* Exercise prompt:
For the entries below, the result should be an exact transcription of the lines from the one with "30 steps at" up to and including the one with "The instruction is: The", and only those.

Dataset entries
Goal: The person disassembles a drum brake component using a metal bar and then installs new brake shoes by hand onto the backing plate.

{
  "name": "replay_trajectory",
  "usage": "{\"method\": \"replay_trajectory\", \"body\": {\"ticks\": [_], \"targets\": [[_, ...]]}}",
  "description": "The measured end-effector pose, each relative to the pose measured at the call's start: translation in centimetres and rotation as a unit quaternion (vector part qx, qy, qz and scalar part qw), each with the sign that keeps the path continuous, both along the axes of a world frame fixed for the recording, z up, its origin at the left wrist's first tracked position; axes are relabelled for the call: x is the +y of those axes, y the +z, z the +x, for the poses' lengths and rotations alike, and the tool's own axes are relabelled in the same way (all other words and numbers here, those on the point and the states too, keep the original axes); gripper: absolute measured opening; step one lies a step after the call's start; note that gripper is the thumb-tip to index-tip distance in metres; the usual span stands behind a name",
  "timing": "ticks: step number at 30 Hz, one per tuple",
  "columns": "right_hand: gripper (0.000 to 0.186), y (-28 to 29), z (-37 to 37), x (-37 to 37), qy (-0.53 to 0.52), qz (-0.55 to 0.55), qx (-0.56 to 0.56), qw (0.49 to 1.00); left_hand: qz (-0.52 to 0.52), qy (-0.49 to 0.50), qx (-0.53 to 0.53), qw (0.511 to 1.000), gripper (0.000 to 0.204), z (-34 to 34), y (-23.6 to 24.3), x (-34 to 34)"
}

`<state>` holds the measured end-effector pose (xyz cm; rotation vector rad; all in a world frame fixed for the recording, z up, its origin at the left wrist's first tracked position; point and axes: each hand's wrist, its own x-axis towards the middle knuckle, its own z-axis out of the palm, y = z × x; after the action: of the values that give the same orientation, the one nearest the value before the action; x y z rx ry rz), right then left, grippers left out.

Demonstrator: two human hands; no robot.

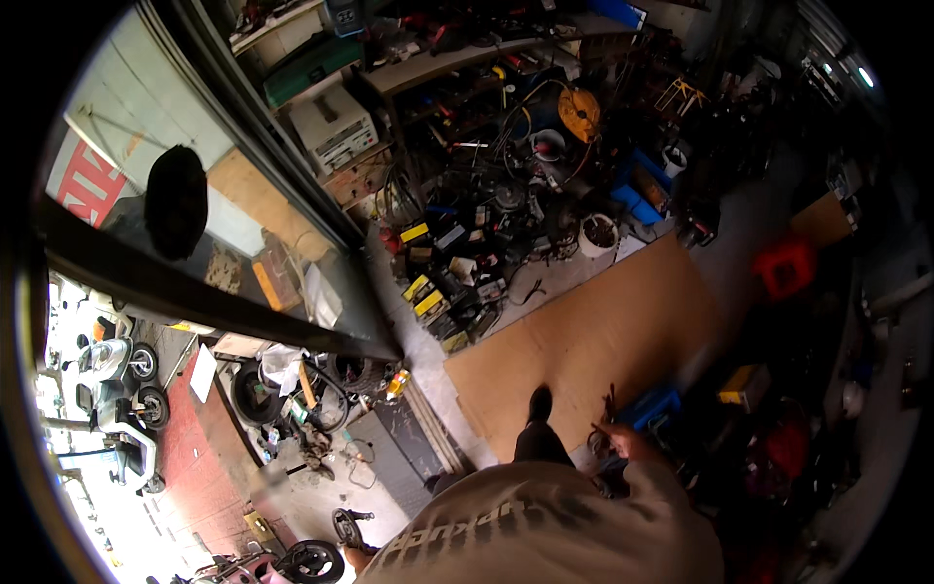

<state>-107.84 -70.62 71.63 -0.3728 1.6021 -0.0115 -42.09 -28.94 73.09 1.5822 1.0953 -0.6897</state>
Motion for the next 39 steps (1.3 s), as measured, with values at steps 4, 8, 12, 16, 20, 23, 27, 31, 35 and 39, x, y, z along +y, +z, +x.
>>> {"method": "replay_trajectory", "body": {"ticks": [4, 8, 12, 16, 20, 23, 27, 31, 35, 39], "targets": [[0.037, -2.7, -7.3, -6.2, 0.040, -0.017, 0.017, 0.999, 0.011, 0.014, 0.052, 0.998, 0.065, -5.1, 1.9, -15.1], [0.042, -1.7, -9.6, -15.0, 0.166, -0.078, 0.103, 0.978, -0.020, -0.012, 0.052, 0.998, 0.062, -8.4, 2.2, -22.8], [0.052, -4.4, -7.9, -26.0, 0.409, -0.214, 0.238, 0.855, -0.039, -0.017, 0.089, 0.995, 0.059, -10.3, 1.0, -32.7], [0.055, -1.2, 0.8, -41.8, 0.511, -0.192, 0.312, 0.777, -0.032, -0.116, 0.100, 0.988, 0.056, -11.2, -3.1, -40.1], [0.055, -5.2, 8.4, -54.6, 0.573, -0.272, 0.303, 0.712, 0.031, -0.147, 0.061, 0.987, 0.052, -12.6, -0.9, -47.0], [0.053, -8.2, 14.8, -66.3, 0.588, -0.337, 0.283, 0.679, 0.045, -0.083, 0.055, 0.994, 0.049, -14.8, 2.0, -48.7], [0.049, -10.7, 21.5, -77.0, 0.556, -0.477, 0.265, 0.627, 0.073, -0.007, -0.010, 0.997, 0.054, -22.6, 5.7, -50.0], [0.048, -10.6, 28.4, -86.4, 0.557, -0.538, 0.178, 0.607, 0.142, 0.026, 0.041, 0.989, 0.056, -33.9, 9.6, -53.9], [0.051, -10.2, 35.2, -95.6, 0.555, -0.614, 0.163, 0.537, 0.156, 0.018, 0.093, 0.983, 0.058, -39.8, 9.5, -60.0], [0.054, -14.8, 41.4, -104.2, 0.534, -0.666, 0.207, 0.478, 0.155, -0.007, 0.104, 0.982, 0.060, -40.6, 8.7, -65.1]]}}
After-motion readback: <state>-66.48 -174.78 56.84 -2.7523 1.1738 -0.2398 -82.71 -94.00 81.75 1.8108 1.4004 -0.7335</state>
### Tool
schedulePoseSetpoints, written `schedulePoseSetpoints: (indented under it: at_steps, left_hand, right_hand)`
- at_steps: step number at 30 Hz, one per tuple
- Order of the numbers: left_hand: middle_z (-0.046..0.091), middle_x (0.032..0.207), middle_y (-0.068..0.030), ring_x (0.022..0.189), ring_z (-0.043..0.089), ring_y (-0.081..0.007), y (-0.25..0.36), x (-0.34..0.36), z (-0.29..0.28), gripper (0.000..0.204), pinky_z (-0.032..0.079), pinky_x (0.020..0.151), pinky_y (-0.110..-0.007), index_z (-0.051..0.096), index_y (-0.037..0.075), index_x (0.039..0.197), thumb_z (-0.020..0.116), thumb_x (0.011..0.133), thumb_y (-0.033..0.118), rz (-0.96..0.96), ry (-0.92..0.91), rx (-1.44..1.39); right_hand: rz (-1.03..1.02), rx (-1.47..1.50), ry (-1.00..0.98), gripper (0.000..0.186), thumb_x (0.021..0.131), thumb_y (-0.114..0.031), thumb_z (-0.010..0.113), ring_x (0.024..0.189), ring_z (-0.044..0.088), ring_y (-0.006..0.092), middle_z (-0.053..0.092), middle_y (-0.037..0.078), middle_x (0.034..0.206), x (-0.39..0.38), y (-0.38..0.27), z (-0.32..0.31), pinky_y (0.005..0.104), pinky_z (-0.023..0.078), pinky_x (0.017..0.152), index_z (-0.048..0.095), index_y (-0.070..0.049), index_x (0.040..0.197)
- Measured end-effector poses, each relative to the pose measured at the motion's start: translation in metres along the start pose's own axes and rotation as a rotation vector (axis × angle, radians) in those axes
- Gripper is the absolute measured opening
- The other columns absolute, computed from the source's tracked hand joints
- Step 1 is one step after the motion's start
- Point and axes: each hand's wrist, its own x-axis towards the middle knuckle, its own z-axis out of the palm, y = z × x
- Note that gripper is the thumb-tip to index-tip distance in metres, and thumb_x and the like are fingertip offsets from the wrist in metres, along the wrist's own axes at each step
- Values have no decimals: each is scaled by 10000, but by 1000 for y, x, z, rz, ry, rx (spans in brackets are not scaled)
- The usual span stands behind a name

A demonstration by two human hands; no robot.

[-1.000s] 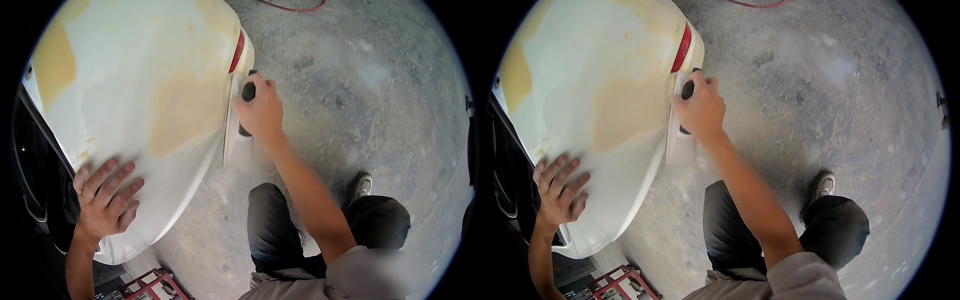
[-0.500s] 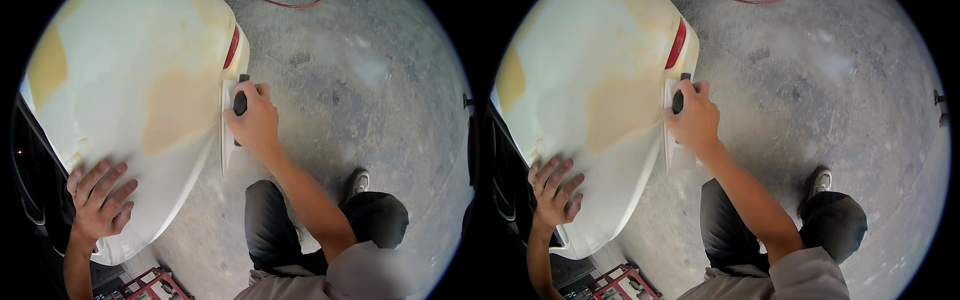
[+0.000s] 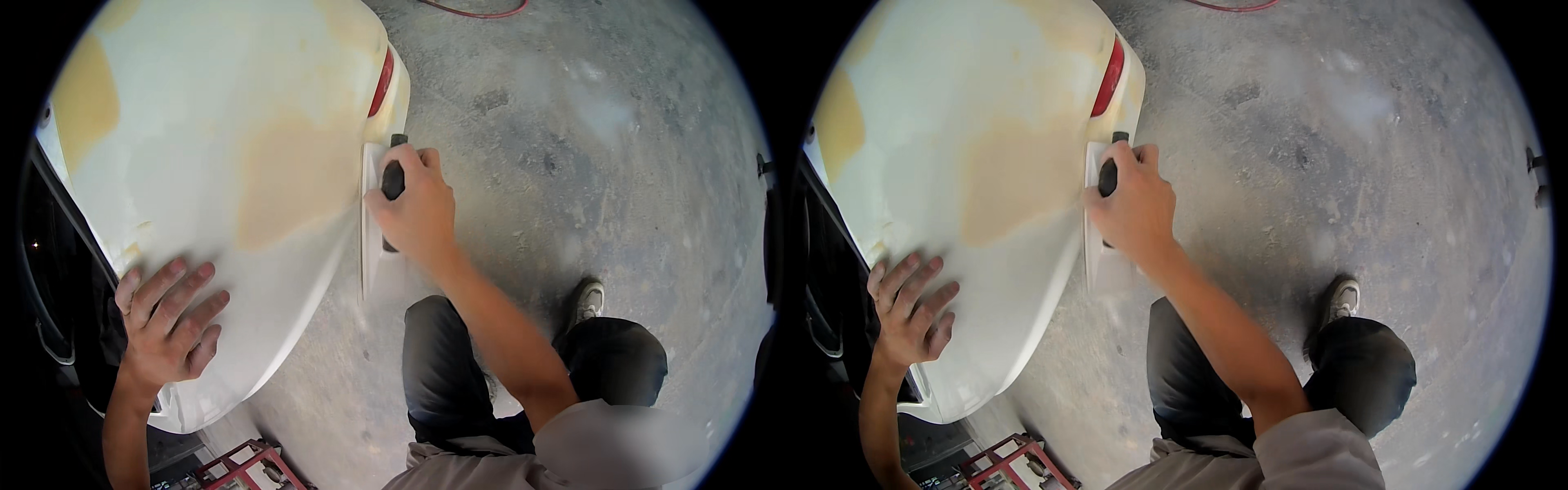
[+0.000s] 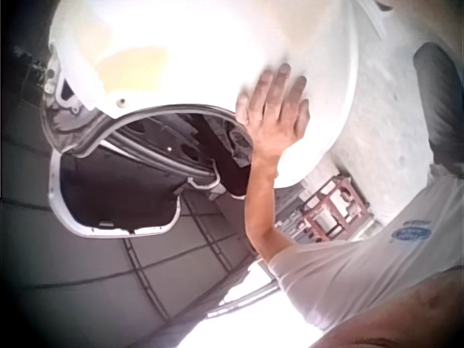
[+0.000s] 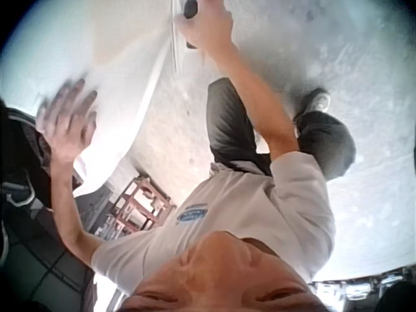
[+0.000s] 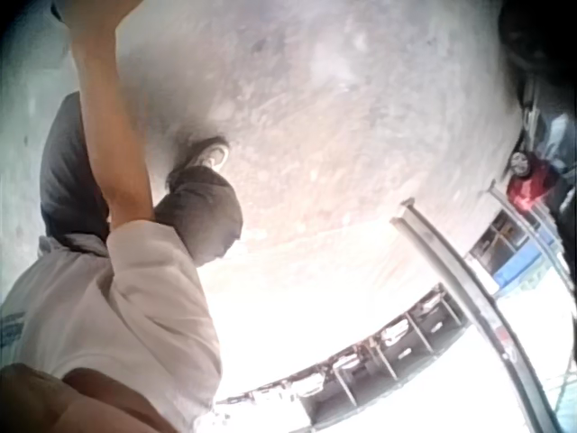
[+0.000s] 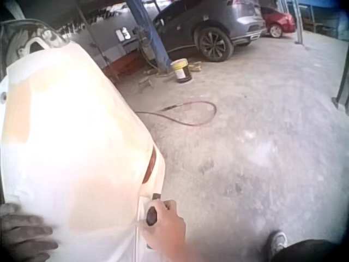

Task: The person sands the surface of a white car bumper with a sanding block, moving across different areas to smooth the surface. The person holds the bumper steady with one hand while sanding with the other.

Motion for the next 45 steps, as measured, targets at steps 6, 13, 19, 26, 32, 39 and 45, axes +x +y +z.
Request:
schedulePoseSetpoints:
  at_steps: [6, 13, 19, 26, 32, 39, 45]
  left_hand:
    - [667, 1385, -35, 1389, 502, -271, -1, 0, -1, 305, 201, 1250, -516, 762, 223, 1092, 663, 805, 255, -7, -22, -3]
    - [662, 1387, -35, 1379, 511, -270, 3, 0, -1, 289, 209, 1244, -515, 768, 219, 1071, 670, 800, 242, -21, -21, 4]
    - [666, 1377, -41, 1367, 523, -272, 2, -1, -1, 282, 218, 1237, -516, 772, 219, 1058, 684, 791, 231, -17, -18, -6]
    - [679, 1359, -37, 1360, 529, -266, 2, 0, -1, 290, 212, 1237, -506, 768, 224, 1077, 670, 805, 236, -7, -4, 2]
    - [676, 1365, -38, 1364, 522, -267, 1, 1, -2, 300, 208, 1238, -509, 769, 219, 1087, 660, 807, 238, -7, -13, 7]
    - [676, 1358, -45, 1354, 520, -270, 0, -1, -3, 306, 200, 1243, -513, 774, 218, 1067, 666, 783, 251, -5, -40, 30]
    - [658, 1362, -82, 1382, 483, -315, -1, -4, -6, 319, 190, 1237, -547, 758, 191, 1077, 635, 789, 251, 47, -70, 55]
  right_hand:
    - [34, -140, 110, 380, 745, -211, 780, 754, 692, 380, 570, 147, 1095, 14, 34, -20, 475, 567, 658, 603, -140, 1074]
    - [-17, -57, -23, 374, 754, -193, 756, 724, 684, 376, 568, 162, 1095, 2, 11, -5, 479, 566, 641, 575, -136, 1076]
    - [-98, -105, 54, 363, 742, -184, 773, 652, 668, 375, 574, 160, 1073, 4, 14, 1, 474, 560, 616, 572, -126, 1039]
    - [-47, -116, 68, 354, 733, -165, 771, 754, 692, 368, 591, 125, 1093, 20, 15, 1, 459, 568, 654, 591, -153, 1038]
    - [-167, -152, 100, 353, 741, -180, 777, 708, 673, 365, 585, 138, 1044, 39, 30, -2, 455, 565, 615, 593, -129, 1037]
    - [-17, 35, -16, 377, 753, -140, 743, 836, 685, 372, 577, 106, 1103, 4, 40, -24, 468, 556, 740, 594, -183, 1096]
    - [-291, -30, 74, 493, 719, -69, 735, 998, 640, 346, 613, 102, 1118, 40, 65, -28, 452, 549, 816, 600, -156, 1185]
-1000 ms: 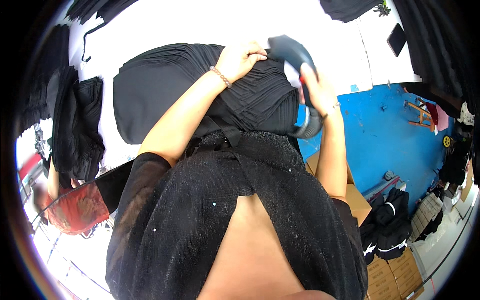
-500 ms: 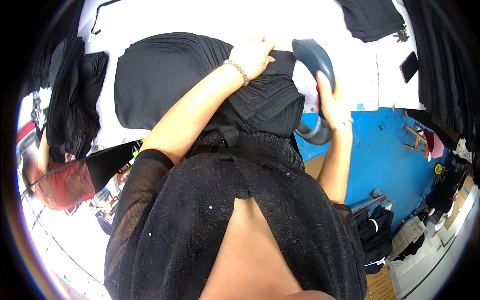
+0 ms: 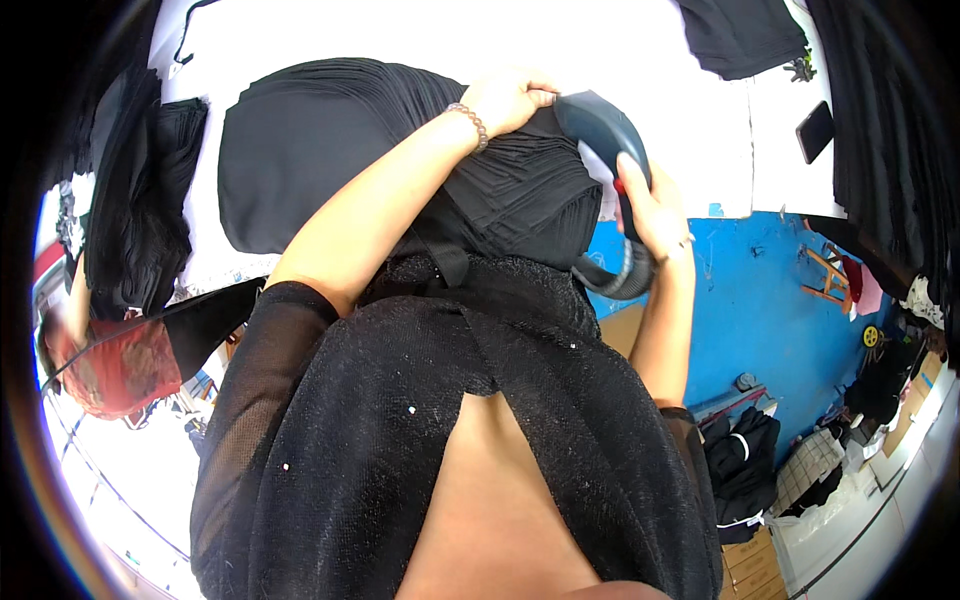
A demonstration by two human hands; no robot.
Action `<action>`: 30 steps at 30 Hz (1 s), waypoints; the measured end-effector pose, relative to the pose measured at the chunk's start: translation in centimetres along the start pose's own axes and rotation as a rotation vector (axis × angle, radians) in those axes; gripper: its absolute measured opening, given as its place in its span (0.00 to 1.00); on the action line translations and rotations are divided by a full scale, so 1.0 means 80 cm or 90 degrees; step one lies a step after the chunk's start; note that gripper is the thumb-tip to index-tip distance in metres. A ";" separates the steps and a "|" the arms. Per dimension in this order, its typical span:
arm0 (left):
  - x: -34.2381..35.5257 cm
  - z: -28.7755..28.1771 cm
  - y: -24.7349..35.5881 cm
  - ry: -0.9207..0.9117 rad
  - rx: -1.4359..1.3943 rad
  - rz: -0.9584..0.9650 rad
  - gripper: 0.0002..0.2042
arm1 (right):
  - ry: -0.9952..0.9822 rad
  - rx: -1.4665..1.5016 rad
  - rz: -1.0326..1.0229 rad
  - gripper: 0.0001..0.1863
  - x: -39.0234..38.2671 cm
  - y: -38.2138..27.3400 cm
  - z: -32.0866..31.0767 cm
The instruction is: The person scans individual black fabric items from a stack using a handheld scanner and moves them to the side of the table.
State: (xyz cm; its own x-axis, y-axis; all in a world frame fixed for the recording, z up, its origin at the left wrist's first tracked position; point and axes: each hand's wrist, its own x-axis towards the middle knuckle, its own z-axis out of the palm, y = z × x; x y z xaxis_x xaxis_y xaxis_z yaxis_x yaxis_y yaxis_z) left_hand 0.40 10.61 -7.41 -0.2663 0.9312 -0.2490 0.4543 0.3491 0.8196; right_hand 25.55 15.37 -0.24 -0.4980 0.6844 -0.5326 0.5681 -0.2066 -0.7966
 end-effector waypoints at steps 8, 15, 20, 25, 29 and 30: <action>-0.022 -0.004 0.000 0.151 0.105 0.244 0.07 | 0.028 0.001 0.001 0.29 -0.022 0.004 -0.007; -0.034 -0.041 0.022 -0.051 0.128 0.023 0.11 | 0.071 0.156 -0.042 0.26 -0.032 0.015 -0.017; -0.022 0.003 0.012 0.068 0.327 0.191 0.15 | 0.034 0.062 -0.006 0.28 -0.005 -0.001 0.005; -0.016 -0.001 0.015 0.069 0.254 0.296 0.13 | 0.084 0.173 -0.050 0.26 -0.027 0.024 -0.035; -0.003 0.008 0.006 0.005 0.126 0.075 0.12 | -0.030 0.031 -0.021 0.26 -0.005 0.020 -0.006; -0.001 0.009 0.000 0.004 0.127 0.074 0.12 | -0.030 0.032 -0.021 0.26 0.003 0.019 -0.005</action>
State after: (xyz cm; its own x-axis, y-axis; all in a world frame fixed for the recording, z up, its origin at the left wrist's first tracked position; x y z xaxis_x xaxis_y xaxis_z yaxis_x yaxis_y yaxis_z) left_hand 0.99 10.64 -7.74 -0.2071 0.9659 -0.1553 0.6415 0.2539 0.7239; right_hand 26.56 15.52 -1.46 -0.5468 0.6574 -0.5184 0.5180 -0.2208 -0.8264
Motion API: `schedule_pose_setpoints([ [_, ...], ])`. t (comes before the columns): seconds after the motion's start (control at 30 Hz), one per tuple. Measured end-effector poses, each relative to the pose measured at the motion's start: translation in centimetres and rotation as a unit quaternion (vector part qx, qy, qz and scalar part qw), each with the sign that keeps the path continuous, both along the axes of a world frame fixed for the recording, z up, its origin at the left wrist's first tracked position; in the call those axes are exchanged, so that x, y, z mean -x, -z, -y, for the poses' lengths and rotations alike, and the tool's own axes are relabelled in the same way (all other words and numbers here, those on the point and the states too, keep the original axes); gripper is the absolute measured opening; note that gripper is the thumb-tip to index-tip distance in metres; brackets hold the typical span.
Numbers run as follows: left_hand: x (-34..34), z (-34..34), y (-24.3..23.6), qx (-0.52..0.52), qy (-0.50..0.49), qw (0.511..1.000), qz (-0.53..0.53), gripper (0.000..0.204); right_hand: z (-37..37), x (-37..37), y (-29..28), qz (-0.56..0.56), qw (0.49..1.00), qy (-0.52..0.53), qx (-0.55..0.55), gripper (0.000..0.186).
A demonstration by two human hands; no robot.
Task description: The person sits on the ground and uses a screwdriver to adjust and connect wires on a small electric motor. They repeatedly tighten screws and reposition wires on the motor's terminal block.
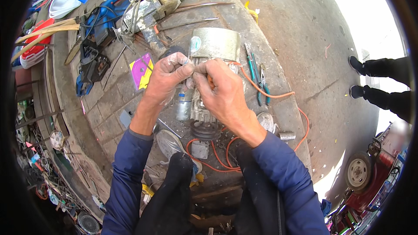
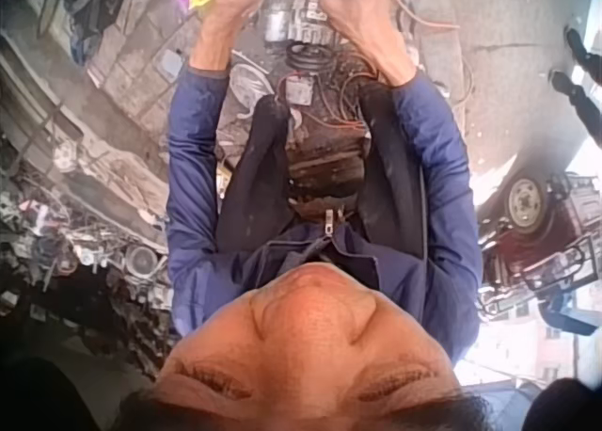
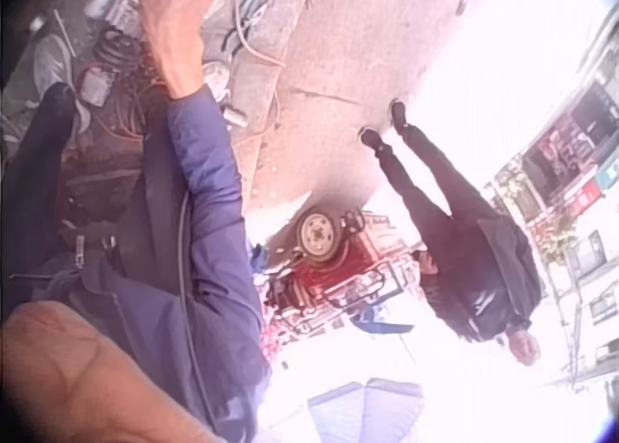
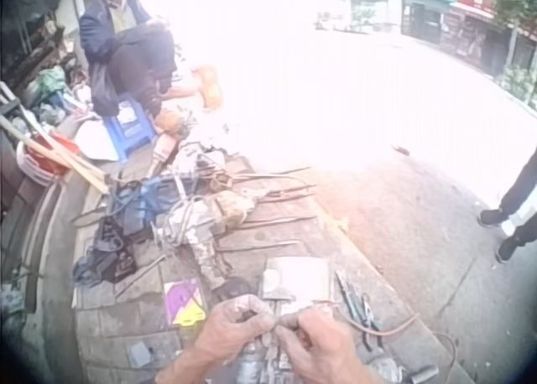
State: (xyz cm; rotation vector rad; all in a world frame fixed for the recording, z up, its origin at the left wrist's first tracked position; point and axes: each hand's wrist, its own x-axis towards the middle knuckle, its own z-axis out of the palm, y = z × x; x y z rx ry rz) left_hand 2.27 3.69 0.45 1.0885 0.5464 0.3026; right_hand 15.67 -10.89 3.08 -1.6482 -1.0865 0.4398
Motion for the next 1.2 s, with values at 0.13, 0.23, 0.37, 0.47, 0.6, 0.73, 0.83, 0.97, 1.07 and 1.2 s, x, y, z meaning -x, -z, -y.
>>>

* Solution to this problem:
Action `<action>`: 30 steps at 30 Hz (1 s), waypoints; the measured end-effector pose, relative to the pose measured at the chunk's start: translation in centimetres along the start pose's own axes and rotation as a rotation vector (axis × angle, radians) in those axes; gripper: its absolute measured opening, given as its place in its span (0.00 to 1.00); on the action line translations and rotations are divided by a full scale, so 1.0 means 80 cm or 90 degrees; step one lies a step after the chunk's start; note that gripper is the thumb-tip to index-tip distance in metres. A ";" separates the steps and a "|" the arms. Per dimension in this order, its typical span:
arm0 (left):
  - x: -34.2381..35.5257 cm
  - z: -28.7755..28.1771 cm
  - y: -24.7349..35.5881 cm
  - ry: -0.9207..0.9117 rad
  - rx: -1.4359..1.3943 rad
  - rz: -0.9584..0.9650 rad
  - gripper: 0.0002..0.2042
arm1 (right):
  - ry: -0.9952..0.9822 rad
  - rx: -1.4665..1.5016 rad
  - rz: -1.0326..1.0229 rad
  - gripper: 0.0001..0.1863
  - x: -39.0234..38.2671 cm
  - y: -38.2138..27.3400 cm
  - z: -32.0866..31.0767 cm
The instruction is: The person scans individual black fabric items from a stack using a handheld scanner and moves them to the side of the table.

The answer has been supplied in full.